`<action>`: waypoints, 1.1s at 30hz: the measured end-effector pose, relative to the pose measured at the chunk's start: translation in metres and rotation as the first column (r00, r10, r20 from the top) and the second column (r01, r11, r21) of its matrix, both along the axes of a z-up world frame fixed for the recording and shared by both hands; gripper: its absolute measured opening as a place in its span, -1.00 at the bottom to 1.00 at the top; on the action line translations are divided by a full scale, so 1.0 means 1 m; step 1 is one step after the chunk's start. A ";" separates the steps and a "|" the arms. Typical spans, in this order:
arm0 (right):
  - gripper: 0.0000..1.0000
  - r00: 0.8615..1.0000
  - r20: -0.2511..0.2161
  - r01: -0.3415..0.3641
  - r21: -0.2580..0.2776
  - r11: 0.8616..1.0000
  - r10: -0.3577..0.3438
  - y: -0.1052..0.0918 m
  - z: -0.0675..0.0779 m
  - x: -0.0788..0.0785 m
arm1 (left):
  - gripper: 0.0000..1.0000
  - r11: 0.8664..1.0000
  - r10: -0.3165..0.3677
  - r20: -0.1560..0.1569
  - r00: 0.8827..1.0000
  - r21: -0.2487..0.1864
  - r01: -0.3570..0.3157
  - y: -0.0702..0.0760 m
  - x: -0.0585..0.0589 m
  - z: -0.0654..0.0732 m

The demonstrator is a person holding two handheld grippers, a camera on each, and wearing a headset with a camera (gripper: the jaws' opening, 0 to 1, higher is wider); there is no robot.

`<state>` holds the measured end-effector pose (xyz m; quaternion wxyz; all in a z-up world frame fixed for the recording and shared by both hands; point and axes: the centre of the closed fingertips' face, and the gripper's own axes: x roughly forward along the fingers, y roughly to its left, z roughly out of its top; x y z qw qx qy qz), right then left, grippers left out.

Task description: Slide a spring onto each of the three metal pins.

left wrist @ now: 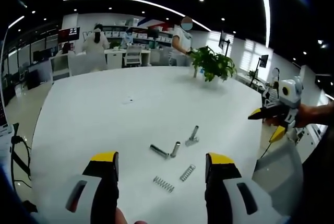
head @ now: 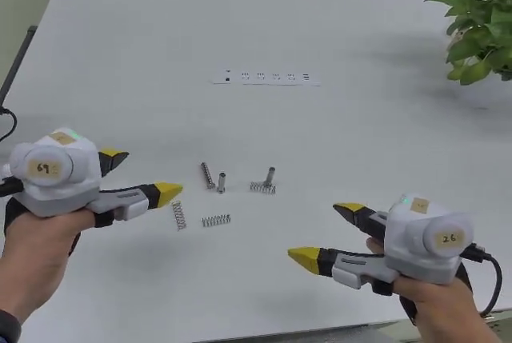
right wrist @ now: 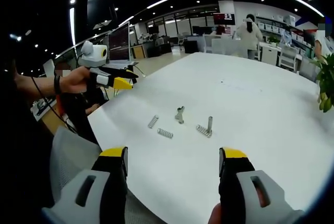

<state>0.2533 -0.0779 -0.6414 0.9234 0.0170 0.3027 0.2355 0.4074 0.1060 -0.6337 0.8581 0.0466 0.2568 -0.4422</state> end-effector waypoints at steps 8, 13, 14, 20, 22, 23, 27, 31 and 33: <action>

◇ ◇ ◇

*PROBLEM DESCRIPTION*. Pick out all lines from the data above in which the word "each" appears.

*ANSWER SECTION*.
The demonstrator is a person holding two handheld grippers, a camera on each, and wearing a headset with a camera (gripper: the jaws' opening, 0 to 1, higher is wider); there is no robot.
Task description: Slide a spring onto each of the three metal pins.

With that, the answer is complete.